Mar. 10, 1965 - A musical trend that might be described as the Beatles backlash is sending many American folk and pop musicians into the modern blues.

This movement has been gathering force in the last few months in the wake of the success of British rock groups. More than two dozen musicians of various backgrounds have performed some form of blues in nearly every Greenwich Village cabaret or coffeehouse this winter.

One of the best of the white American blues performers, Paul Butterfield (left), praised the Beatles for developing an original approach. He finds, however, that several other English groups, such as the Rolling Stones and the Animals, “are mainly imitating.”

Before this trend, Manhattan had rarely been a place to hear good blues singers in quantity. The centers for the best blues are such cities as Chicago and Detroit.
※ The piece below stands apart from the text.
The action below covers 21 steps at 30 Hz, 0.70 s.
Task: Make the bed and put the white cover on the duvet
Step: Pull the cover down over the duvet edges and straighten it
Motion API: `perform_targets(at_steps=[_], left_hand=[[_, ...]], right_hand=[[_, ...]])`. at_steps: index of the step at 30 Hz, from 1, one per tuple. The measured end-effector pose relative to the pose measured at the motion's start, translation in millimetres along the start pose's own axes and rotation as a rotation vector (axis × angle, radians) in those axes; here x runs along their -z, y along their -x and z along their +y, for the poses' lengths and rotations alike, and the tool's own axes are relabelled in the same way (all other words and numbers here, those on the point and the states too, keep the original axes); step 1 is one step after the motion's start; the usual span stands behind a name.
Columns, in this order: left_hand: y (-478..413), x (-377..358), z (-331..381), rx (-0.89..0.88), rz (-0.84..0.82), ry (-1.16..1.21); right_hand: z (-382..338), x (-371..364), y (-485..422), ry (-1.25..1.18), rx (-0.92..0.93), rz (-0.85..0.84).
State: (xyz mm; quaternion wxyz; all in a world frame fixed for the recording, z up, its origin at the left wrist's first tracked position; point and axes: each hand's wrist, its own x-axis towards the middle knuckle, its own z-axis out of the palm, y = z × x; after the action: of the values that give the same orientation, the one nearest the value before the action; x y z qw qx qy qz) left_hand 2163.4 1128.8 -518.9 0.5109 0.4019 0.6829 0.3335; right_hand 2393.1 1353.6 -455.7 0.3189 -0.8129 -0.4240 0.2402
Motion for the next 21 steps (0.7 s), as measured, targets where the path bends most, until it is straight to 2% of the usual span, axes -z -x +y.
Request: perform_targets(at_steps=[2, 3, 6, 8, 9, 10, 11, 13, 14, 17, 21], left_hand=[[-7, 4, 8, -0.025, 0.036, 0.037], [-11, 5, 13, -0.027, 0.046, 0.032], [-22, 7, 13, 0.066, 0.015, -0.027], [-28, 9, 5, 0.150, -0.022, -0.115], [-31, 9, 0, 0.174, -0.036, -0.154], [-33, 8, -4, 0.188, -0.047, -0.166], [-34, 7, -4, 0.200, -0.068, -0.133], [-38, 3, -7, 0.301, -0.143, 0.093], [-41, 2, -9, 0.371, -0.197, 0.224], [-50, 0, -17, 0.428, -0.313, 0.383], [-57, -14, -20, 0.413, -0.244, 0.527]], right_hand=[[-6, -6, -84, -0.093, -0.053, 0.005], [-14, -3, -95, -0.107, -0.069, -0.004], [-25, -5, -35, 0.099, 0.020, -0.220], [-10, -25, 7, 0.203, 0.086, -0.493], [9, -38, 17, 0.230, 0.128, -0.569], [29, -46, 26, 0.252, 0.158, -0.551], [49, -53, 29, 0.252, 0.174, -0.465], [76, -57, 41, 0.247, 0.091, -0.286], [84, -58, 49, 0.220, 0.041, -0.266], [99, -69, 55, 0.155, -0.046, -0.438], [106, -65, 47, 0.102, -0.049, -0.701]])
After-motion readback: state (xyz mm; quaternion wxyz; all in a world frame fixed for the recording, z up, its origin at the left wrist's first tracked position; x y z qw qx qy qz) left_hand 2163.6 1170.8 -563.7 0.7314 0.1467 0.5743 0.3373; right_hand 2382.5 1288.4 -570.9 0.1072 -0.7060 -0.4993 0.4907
Beginning with the appearance in October of Chicago’s Muddy Waters at the Café Au Go Go, however, and culminating with the excitement over the current debut of the Paul Butterfield Band at the Village Gate, New York has become something of a blues town.

Butterfield, a former University of Chicago student and classical flute player, is being hailed as the best white blues singer and harmonica player in the country. He has steeped himself for the last several years, since he was 15, in the musical environment of such Negro Chicago performers as Little Walter, Howling Wolf, Sonny Boy Williamson, and Little Smoky.

The recurring controversy over whether a white performer can or should work in the Negro blues idiom continues to rage. But Butterfield offers a persuasive answer that even a young Northern city boy of Irish descent can absorb and master the idiom and become a compelling blues artist.